Single by Swizz Beatz
- Released: 2008
- Recorded: 2008
- Genre: East Coast hip hop
- Length: 3:10
- Label: Full Surface
- Songwriters: Kasseem Dean, William Stanberry
- Producers: Swizz Beatz, Apex

Swizz Beatz singles chronology
| "Candy Green" (2008) | "Where the Cash At?" (2008) | "Hi Hater (Remix)" (2008) |

= Where the Cash At? =

"Where the Cash At?", is a song by rapper/producer Swizz Beatz. Released as a street single, the song was set to appear on his album Life After the Party, now titled Haute Living. Swizz Beatz teamed up with "I Get Money" producer Apex for the production of the song.

==Music video==
The music video is black and white and was directed by Parris. The video was exclusively premiered by 50 Cent 's website Thisis50.com on July 7, 2008. The video focuses on Swizz, rapping in different places, such as at a club, in a car and at his house.

==Other versions==
The hard hitting production has been used by many rappers.
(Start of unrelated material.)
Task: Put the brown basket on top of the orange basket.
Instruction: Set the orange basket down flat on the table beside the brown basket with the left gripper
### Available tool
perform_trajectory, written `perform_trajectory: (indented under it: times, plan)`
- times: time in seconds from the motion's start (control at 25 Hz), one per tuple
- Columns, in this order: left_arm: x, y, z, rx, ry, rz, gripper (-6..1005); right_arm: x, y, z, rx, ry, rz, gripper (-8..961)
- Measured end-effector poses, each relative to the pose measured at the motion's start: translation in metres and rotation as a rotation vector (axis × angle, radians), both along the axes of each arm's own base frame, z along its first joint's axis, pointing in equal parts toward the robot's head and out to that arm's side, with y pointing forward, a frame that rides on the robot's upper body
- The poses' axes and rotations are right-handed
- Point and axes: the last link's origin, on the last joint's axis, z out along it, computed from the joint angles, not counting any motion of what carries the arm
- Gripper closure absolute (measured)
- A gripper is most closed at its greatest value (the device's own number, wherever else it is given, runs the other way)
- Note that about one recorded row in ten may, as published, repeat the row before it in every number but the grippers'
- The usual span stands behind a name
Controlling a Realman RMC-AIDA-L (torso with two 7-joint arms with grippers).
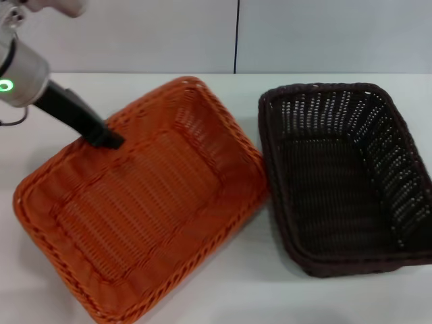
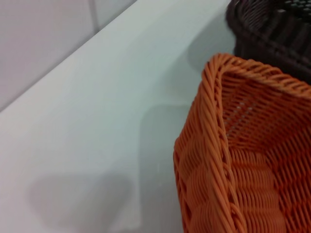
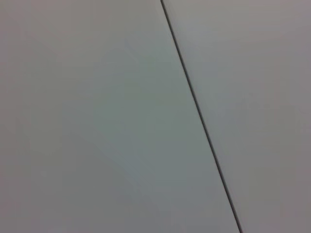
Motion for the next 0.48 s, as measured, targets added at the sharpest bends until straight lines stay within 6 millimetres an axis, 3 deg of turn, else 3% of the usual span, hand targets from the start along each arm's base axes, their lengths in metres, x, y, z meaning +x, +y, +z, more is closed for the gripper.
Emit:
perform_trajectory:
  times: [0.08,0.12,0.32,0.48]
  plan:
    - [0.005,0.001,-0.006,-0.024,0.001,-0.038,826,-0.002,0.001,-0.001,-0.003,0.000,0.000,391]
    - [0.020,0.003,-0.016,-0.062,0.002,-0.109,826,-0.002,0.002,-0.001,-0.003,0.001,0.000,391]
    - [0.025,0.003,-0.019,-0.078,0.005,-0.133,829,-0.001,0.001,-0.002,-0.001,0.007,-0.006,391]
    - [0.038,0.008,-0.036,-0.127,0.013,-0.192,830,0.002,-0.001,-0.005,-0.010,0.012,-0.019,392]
Most notably, Lloyd Banks who entitled his version "Top 5", Jadakiss who renamed his "Child Abuse", The Riot Squad who featured Joe Budden and Stack Bundles on their version titled "You Know What'll Happen" and French Montana who recorded his song "17000", which takes shots at Jim Jones. Swizz Beatz former artist, Cassidy recorded a freestyle entitled "Where is Cass At?", in which he clears up where he's been. Wiz Khalifa also recorded a freestyle.